Although it might be tempting to think that investing is just about getting the best possible return on one pot of money, goal-based investing, structuring your investment around your specific financial aims, has become a widely-used way of helping people plan their financial futures.
Thinking things through
One of the most significant benefits to a goal-based approach is that it encourages us to think about what we want our money to achieve in a tangible way, across a range of time horizons. No two investors have the same financial aims, and meeting different goals means using a variety of investment strategies.
This approach starts with the investor defining their objectives such as saving for school fees, a child’s wedding, a deposit on a home, a comfortable retirement. These goals then become the building blocks of an investment plan.
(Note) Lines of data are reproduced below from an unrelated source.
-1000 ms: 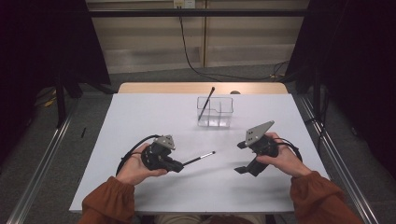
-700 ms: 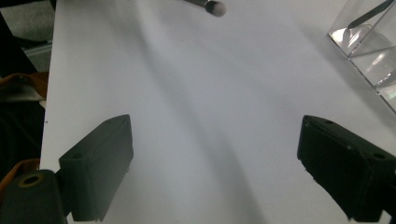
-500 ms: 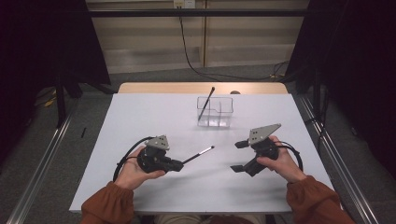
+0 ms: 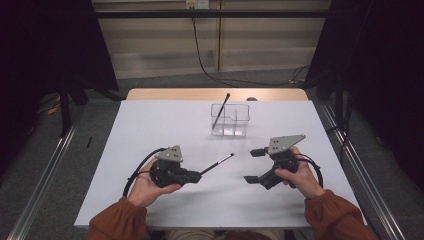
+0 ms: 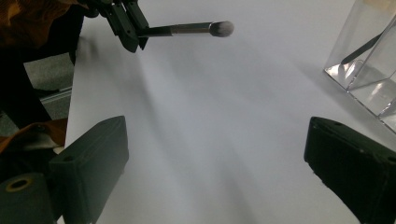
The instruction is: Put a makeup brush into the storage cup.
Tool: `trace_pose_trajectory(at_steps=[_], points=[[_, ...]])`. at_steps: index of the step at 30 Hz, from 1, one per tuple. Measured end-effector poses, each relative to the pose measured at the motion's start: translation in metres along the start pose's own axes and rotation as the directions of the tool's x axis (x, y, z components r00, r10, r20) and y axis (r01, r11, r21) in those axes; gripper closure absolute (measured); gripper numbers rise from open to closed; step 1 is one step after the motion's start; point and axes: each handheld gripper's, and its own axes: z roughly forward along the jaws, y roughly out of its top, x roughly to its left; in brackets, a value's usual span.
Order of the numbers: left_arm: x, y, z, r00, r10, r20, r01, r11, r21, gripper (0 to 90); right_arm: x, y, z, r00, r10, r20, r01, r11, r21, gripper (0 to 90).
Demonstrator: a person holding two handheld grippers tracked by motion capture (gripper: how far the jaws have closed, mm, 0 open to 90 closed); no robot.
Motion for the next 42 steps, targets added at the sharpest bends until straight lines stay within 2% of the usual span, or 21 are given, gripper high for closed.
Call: trace_pose_trajectory(at_steps=[3,5,9,12,14,16,22,24,29,31,33,36,42], points=[[0.0,0.001,-0.001,1.0,-0.006,-0.003,0.006,0.9996,-0.027,83.9,0.001,0.0,0.0,0.9999,0.007,0.011,-0.007,1.0,-0.03,6.1],[-0.001,0.001,-0.002,0.9997,-0.007,-0.025,0.007,0.9992,-0.039,83.9,0.0,0.001,0.0,0.9996,0.018,0.02,-0.017,0.998,-0.057,6.0],[-0.002,0.002,-0.002,0.9992,-0.007,-0.04,0.004,0.9979,-0.065,84.0,0.0,0.002,0.0,0.9987,0.036,0.035,-0.032,0.993,-0.115,1.7],[-0.003,0.003,0.0,0.9992,-0.006,-0.041,0.002,0.9956,-0.093,83.9,0.001,0.002,0.0,0.9982,0.044,0.041,-0.038,0.988,-0.149,1.8],[-0.003,0.003,0.0,0.9992,-0.013,-0.037,0.008,0.9916,-0.129,83.9,0.002,0.002,0.001,0.9983,0.047,0.035,-0.04,0.986,-0.163,2.5],[-0.004,0.003,0.001,0.9988,-0.019,-0.045,0.013,0.9902,-0.139,84.0,0.002,0.002,0.003,0.9981,0.043,0.044,-0.034,0.983,-0.18,3.3],[-0.005,0.002,0.003,0.9994,-0.005,-0.035,-0.002,0.9794,-0.202,83.9,0.002,0.004,0.007,0.9991,0.029,0.031,-0.021,0.97,-0.244,6.8],[-0.005,0.002,0.004,0.9994,-0.006,-0.035,-0.002,0.9766,-0.215,83.9,0.003,0.005,0.007,0.9991,0.009,0.043,0.003,0.968,-0.252,8.4],[-0.006,0.002,0.006,0.9995,0.013,-0.029,-0.02,0.9658,-0.258,83.9,0.004,0.007,0.008,0.9998,0.01,0.017,-0.005,0.964,-0.266,9.5],[-0.007,0.003,0.007,0.9995,0.022,-0.024,-0.027,0.9637,-0.265,83.9,0.006,0.009,0.008,0.9999,0.01,0.002,-0.009,0.962,-0.271,9.5],[-0.008,0.003,0.008,0.9994,0.027,-0.02,-0.032,0.962,-0.271,83.9,0.008,0.012,0.009,0.9999,0.014,0.008,-0.011,0.964,-0.266,9.5],[-0.009,0.003,0.01,0.9994,0.031,-0.016,-0.034,0.9568,-0.289,83.9,0.011,0.015,0.01,0.9996,0.016,-0.023,-0.022,0.955,-0.294,8.7],[-0.008,0.004,0.013,0.9995,0.028,-0.017,-0.032,0.9473,-0.319,83.9,0.016,0.026,0.01,0.9994,0.008,-0.035,-0.018,0.953,-0.303,12.3]])
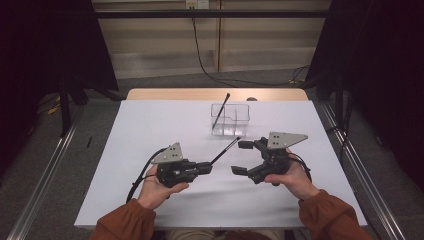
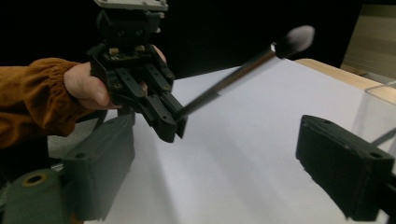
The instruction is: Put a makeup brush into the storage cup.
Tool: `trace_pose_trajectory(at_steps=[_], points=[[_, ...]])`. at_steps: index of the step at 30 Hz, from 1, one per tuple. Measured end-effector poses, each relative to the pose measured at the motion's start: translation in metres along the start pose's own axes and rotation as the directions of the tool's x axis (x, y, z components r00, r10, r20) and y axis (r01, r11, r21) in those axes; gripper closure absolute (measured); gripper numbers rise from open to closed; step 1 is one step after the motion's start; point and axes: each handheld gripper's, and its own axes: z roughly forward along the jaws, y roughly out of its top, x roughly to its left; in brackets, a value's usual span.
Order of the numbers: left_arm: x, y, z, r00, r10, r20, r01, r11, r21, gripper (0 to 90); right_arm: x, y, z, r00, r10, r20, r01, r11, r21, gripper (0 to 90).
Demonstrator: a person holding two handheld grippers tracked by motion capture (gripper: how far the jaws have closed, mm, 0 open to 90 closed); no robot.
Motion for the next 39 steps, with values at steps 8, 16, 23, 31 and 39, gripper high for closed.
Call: trace_pose_trajectory(at_steps=[8,16,23,31,39], points=[[-0.002,0.0,0.001,0.9997,0.022,-0.01,-0.022,0.9995,-0.023,83.9,-0.004,0.01,0.007,0.9993,0.037,-0.007,-0.037,0.999,-0.009,20.3],[-0.002,-0.003,0.005,0.9997,0.023,-0.005,-0.023,0.9995,-0.021,83.9,-0.009,0.009,0.011,0.9967,0.073,-0.036,-0.074,0.997,-0.017,38.3],[-0.003,-0.005,0.008,0.9995,0.027,0.015,-0.027,0.9996,-0.005,83.9,-0.013,0.007,0.01,0.993,0.101,-0.062,-0.102,0.995,-0.012,53.5],[-0.003,-0.007,0.012,0.9996,0.023,0.018,-0.023,0.9997,0.006,83.8,-0.014,0.007,0.009,0.9887,0.12,-0.09,-0.122,0.992,-0.016,66.8],[-0.005,-0.007,0.015,0.9987,0.039,0.033,-0.04,0.9991,0.014,83.8,-0.016,0.006,0.007,0.9796,0.153,-0.13,-0.16,0.986,-0.043,77.5]])
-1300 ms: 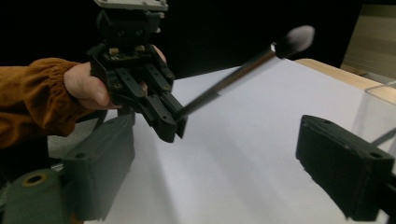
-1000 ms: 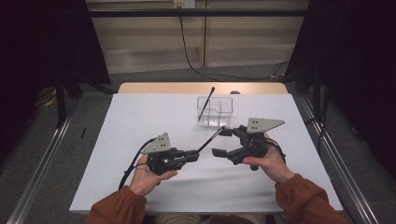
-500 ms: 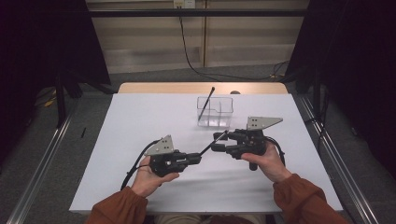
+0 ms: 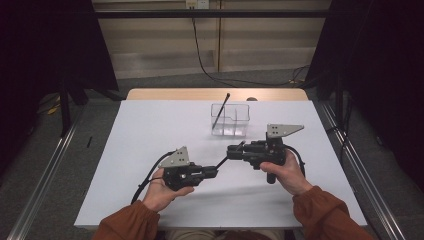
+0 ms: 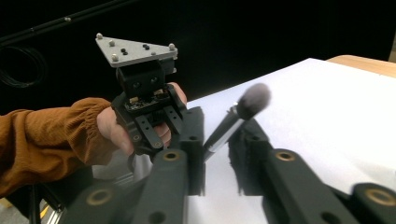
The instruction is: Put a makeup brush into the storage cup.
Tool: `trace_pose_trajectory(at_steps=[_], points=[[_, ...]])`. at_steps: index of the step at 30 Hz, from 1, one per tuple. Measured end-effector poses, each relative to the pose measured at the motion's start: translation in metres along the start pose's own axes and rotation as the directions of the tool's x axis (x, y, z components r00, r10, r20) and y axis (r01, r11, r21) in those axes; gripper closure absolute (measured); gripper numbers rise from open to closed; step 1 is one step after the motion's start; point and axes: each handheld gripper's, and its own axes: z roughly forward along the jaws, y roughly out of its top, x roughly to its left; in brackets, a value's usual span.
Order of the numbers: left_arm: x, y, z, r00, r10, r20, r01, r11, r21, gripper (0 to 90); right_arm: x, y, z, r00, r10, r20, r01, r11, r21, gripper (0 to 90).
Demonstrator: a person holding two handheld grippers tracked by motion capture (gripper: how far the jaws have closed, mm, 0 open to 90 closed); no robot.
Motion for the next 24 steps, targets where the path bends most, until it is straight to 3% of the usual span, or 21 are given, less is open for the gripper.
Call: trace_pose_trajectory(at_steps=[16,24], points=[[0.002,-0.0033,0.0029,0.9998,-0.014,-0.013,0.014,0.9999,0.006,80.0,0.0027,0.0005,0.0022,0.9989,0.024,-0.04,-0.023,1.0,0.017,84.0],[0.0015,-0.0029,0.0024,0.9993,-0.026,-0.025,0.026,0.9997,-0.002,69.8,0.0028,0.0017,-0.0003,0.9992,0.022,-0.034,-0.021,1.0,0.012,84.1]])
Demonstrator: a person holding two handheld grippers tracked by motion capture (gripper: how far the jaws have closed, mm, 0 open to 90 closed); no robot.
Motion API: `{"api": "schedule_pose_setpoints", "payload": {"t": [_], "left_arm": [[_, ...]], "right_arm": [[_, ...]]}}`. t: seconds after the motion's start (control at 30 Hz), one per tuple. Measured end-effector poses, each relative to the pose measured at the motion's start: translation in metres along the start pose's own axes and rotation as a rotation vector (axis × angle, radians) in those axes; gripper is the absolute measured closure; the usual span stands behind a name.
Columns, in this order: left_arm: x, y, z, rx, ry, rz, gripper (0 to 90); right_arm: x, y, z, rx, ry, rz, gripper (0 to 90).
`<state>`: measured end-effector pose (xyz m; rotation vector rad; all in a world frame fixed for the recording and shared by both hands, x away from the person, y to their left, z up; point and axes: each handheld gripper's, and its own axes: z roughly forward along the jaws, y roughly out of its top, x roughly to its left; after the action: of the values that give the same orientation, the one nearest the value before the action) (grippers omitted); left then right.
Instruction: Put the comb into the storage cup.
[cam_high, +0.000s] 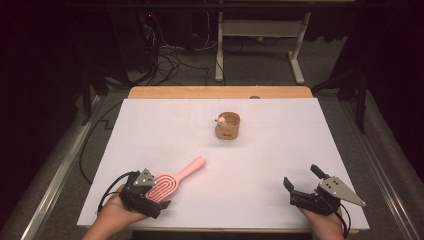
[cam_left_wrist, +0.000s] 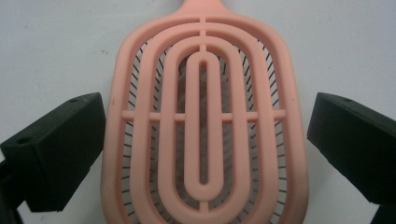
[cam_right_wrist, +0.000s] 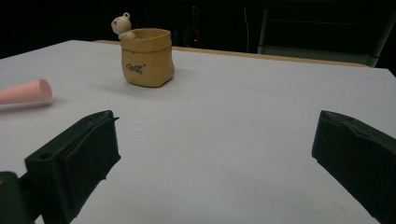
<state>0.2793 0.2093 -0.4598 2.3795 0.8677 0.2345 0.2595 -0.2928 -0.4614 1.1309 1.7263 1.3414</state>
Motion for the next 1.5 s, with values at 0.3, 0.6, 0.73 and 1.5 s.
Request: {"api": "schedule_pose_setpoints", "payload": {"t": [0.3, 0.6, 0.73, 1.5], "left_arm": [[0.0030, 0.0040, 0.0014, 0.011, 0.000, -0.004, 0.0], [0.0030, 0.0052, -0.0003, 0.008, -0.006, 0.011, 17.1], [0.0030, 0.0051, -0.0002, 0.012, -0.001, 0.008, 17.3], [0.0039, 0.0103, -0.0006, 0.056, 0.003, 0.014, 17.4]], "right_arm": [[0.0006, -0.0004, 0.0010, 0.002, 0.002, -0.001, 1.2], [0.0011, -0.0009, 0.0017, 0.008, 0.002, -0.006, 1.2], [0.0012, -0.0011, 0.0017, 0.009, 0.002, -0.008, 1.2], [0.0015, -0.0013, 0.0021, 0.012, 0.001, -0.010, 1.2]]}}
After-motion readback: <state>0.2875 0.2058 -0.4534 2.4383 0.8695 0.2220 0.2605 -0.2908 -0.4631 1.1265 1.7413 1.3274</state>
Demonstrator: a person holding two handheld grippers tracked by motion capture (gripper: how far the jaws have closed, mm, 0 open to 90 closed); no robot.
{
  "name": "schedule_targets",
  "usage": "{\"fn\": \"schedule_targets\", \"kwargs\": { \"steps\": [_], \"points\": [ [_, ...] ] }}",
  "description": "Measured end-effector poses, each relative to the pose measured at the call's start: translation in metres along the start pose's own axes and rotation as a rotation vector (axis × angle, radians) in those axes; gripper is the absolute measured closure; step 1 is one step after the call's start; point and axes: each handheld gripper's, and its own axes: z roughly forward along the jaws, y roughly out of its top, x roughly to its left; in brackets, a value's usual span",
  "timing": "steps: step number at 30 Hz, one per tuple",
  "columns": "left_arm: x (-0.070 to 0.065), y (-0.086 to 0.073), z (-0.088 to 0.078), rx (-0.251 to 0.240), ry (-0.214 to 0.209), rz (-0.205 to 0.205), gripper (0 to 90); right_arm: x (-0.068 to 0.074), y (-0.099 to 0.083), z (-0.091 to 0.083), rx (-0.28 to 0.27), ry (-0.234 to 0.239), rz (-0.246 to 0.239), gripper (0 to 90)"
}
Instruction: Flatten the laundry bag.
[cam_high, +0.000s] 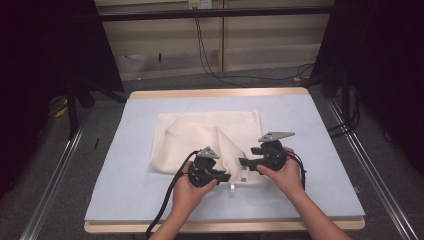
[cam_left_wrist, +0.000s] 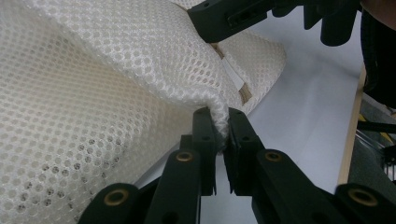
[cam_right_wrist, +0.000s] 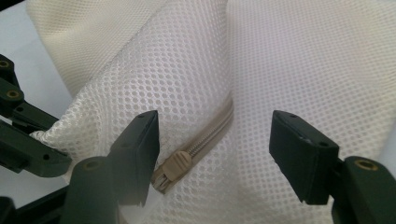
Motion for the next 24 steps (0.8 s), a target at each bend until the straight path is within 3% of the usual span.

The information gathered is used to define the right level of savings and the most appropriate mix of funds to meet the investor’s goals and will also take account of all available annual allowances and employ taxation saving strategies too.
For instance, a retired couple might typically want an income stream now to boost their pension, but also want to invest some of their capital to fund the likelihood of care costs later in life. In this instance, a portfolio can be tailored to meet each specific goal.
A younger investor may want to structure their investments to cover school fees from nursery to graduation for their children, whilst at the same time building up a substantial pension pot for retirement.
Gauging your attitude to risk
Being clear about your goals will make it easier for us to tailor your risk profile to different investments. Each goal may have its own risk tolerance and time horizon. Naturally, over time your goals may change as your life and circumstances change, and your attitude to risk may alter too, that’s why we always recommend regular reviews.
The value of investments can go down as well as up and you may not get back the full amount you invested. The past is not a guide to future performance and past performance may not necessarily be repeated.